┌──

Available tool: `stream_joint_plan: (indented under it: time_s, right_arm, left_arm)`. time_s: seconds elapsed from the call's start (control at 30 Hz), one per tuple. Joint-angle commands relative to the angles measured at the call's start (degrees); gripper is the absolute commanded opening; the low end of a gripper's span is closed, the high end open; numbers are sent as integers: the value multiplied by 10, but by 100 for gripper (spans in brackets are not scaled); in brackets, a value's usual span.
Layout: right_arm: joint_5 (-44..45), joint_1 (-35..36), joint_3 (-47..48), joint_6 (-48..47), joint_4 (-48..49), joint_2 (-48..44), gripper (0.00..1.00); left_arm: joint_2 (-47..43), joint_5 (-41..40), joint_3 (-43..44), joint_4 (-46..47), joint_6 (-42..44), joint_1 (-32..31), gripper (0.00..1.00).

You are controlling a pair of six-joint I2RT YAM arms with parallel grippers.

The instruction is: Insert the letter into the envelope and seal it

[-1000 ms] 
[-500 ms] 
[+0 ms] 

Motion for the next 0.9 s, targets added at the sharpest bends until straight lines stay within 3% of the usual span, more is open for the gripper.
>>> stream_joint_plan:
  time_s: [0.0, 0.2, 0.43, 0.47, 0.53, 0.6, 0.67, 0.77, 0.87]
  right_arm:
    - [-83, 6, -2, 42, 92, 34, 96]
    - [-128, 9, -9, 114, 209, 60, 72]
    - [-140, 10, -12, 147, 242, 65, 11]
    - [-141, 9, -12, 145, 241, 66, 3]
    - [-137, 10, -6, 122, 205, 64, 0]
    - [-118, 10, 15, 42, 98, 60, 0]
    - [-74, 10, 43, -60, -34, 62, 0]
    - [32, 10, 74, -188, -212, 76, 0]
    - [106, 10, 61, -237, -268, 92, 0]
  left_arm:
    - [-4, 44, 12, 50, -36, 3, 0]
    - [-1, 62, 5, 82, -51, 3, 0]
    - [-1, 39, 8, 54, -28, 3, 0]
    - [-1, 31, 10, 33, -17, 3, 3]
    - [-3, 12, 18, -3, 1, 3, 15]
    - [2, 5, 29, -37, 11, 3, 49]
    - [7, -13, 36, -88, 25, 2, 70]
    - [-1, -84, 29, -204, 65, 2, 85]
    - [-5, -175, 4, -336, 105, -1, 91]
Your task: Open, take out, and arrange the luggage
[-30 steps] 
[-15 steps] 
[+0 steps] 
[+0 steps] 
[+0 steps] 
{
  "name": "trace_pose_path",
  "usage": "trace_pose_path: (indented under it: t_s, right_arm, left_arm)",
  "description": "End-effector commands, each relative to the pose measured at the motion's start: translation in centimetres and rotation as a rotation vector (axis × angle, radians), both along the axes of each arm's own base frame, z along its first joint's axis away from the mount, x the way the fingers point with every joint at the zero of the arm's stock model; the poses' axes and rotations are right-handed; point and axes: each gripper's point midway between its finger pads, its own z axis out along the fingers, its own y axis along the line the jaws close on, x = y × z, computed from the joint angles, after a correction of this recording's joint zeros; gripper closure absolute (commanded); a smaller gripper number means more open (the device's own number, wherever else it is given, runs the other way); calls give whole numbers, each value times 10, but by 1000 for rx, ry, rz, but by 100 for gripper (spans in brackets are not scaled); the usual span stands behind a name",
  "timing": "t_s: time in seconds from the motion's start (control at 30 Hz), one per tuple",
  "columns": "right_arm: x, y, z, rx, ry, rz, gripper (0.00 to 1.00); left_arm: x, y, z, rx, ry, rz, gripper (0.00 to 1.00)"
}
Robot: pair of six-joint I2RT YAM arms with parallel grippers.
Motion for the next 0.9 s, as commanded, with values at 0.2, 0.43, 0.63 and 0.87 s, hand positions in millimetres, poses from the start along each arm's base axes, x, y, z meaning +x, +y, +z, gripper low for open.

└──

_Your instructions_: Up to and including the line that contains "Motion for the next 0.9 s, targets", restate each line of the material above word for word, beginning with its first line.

_Reply to the exercise_:
Available tool: `stream_joint_plan: (indented under it: time_s, right_arm, left_arm)`. time_s: seconds elapsed from the call's start (control at 30 Hz), one per tuple. Joint-angle commands relative to the angles measured at the call's start (degrees); gripper is the absolute commanded opening; the low end of a gripper's span is closed, the high end open; numbers are sent as integers: the value multiplied by 10, but by 100 for gripper (spans in brackets are not scaled); in brackets, a value's usual span.
Layout: right_arm: joint_5 (-44..45), joint_1 (-35..36), joint_3 (-47..48), joint_6 (-48..47), joint_4 (-48..49), joint_2 (-48..44), gripper (0.00..1.00); left_arm: joint_2 (-47..43), joint_5 (-41..40), joint_3 (-43..44), joint_4 (-46..47), joint_6 (-42..44), joint_1 (-32..31), gripper (0.00..1.00).

You are controlling a pair of six-joint I2RT YAM arms with parallel grippers.

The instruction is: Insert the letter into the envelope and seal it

[-1000 ms] 
[-500 ms] 
[+0 ms] 

Motion for the next 0.9 s, targets added at the sharpest bends until straight lines stay within 3% of the usual span, more is open for the gripper.

The full output has been given.